(The problem): Only those lines running from the start of the listing below through the line that holds "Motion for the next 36" are to be written out, exactly and in full.

────────────────────

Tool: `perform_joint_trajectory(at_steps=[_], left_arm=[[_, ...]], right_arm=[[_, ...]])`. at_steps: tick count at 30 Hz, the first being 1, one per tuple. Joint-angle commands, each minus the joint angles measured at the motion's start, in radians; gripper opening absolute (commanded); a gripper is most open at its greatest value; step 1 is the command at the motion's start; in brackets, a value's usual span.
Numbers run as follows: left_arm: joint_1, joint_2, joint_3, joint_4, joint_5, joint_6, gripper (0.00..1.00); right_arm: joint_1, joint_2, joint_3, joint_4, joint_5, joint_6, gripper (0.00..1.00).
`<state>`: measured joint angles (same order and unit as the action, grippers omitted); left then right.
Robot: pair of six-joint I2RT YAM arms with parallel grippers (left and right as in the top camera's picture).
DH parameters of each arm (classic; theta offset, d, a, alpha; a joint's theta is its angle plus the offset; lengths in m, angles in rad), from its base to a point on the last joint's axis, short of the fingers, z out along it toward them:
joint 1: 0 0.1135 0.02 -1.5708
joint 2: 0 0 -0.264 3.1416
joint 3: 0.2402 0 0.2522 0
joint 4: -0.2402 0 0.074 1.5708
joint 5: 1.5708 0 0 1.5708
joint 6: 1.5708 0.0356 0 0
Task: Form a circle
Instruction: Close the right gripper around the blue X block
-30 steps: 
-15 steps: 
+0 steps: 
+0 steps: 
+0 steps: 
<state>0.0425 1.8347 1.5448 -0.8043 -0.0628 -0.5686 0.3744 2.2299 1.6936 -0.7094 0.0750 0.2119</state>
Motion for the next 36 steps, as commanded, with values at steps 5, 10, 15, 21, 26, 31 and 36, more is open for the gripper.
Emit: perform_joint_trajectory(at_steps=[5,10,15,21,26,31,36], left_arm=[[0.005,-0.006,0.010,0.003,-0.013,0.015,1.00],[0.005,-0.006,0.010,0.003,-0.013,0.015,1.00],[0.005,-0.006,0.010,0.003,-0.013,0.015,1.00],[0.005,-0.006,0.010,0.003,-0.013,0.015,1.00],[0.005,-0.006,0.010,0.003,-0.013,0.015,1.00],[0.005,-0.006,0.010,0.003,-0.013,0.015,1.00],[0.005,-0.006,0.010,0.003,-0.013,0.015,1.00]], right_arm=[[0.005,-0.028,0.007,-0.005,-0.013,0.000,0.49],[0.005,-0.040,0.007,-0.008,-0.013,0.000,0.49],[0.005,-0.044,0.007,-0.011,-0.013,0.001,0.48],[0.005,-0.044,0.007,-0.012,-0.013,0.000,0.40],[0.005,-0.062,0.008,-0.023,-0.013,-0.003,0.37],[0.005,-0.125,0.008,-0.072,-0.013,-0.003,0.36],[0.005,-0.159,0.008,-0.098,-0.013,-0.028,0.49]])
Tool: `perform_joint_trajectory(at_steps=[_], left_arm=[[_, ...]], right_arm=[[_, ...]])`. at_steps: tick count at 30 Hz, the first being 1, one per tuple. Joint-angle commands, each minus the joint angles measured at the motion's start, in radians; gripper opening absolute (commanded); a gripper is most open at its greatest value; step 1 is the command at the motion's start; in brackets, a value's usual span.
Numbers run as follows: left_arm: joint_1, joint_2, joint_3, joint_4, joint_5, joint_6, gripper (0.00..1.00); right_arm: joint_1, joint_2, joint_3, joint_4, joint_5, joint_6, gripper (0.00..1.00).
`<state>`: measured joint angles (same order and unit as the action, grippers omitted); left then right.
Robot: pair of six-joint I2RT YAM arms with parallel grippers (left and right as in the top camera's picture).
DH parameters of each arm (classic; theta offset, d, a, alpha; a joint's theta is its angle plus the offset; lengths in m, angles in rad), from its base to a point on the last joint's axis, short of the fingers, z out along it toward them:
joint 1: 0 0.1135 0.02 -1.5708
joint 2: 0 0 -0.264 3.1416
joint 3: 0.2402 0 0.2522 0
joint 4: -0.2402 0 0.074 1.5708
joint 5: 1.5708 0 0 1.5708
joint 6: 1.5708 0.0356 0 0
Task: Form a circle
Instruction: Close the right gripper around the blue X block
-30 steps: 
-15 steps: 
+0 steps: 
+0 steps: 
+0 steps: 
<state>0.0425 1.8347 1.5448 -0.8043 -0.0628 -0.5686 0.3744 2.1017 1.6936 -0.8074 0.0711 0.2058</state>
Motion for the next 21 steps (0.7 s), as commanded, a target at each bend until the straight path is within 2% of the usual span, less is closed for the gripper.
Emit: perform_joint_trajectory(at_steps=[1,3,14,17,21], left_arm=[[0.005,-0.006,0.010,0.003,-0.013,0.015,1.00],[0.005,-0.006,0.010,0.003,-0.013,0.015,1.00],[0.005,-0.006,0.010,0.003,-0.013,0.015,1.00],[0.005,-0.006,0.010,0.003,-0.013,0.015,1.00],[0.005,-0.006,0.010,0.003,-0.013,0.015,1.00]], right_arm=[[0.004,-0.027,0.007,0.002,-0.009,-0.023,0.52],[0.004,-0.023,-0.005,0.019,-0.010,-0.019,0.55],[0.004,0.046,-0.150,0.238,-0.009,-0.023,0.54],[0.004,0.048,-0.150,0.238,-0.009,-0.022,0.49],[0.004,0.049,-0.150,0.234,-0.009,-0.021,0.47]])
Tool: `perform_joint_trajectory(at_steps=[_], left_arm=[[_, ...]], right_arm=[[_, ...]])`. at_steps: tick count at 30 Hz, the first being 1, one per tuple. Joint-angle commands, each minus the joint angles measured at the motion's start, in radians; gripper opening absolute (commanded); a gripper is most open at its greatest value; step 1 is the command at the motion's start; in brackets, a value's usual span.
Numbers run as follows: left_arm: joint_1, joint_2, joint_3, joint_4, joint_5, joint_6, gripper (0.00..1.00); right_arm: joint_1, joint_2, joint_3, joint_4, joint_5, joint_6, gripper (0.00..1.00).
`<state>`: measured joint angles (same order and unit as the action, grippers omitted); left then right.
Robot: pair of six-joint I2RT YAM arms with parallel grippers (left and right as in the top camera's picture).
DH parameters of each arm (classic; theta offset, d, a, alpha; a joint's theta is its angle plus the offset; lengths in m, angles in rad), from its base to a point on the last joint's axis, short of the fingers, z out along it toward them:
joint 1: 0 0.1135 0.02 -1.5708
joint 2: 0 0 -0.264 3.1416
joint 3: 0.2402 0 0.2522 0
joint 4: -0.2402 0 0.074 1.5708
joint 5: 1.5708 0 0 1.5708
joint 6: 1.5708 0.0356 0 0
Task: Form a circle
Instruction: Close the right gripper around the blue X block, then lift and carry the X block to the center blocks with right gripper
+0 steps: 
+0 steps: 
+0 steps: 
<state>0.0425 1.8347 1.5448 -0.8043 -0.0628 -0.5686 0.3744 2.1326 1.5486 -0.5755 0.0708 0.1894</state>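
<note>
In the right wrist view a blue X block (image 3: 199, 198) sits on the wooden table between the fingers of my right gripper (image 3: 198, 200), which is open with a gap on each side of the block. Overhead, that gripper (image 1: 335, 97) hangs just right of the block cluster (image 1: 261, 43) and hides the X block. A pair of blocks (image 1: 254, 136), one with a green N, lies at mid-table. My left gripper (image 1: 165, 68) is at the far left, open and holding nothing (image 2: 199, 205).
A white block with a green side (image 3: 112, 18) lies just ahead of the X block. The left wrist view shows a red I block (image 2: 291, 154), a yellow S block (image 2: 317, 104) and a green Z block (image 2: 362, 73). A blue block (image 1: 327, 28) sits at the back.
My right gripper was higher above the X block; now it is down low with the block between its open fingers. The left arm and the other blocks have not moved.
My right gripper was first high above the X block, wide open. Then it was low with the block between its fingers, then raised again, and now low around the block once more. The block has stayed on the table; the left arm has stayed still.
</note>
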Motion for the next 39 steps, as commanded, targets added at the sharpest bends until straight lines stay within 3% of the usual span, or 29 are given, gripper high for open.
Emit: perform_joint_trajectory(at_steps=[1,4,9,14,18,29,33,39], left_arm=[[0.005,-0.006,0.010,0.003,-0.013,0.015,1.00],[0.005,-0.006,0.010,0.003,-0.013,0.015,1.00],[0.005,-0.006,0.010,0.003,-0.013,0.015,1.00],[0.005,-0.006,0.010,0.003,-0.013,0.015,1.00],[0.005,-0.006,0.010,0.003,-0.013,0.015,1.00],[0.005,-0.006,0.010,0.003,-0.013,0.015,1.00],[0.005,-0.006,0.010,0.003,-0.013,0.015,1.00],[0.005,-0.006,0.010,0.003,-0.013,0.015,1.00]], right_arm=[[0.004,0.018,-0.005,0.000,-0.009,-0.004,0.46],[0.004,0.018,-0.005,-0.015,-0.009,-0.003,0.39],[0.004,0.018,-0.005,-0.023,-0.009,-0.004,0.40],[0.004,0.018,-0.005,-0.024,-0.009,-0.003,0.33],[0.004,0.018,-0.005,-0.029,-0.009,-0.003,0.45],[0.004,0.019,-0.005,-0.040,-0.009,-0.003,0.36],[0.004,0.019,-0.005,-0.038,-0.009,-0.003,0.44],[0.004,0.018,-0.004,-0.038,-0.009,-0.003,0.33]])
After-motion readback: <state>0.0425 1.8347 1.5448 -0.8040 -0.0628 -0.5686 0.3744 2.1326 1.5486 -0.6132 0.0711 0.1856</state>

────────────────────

(Response):
Tool: `perform_joint_trajectory(at_steps=[_], left_arm=[[_, ...]], right_arm=[[_, ...]])`. at_steps: tick count at 30 Hz, the first being 1, one per tuple. Joint-angle commands, each minus the joint angles measured at the motion's start, in radians; gripper opening absolute (commanded); a gripper is most open at its greatest value; step 1 is the command at the motion's start; in brackets, a value's usual span.
Numbers run as follows: left_arm: joint_1, joint_2, joint_3, joint_4, joint_5, joint_6, gripper (0.00..1.00); right_arm: joint_1, joint_2, joint_3, joint_4, joint_5, joint_6, gripper (0.00..1.00).
`<state>`: measured joint angles (same order and unit as the action, grippers omitted); left then right.
Robot: pair of six-joint I2RT YAM arms with parallel grippers (left and right as in the top camera's picture).
DH parameters of each arm (classic; theta offset, d, a, alpha; a joint's theta is its angle plus the offset; lengths in m, angles in rad), from its base to a point on the last joint's axis, short of the fingers, z out along it toward them:
joint 1: 0 0.1135 0.02 -1.5708
joint 2: 0 0 -0.264 3.1416
joint 3: 0.2402 0 0.2522 0
joint 4: -0.2402 0 0.074 1.5708
joint 5: 1.5708 0 0 1.5708
joint 6: 1.5708 0.0356 0 0
Task: Form a circle
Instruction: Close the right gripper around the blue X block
-30 steps: 
-15 steps: 
+0 steps: 
+0 steps: 
+0 steps: 
<state>0.0425 1.8347 1.5448 -0.8043 -0.0628 -0.5686 0.3744 2.2299 1.6936 -0.7094 0.0750 0.2119</state>
Motion for the next 36 steps, as commanded, with values at steps 5, 10, 15, 21, 26, 31 and 36, more is open for the gripper.

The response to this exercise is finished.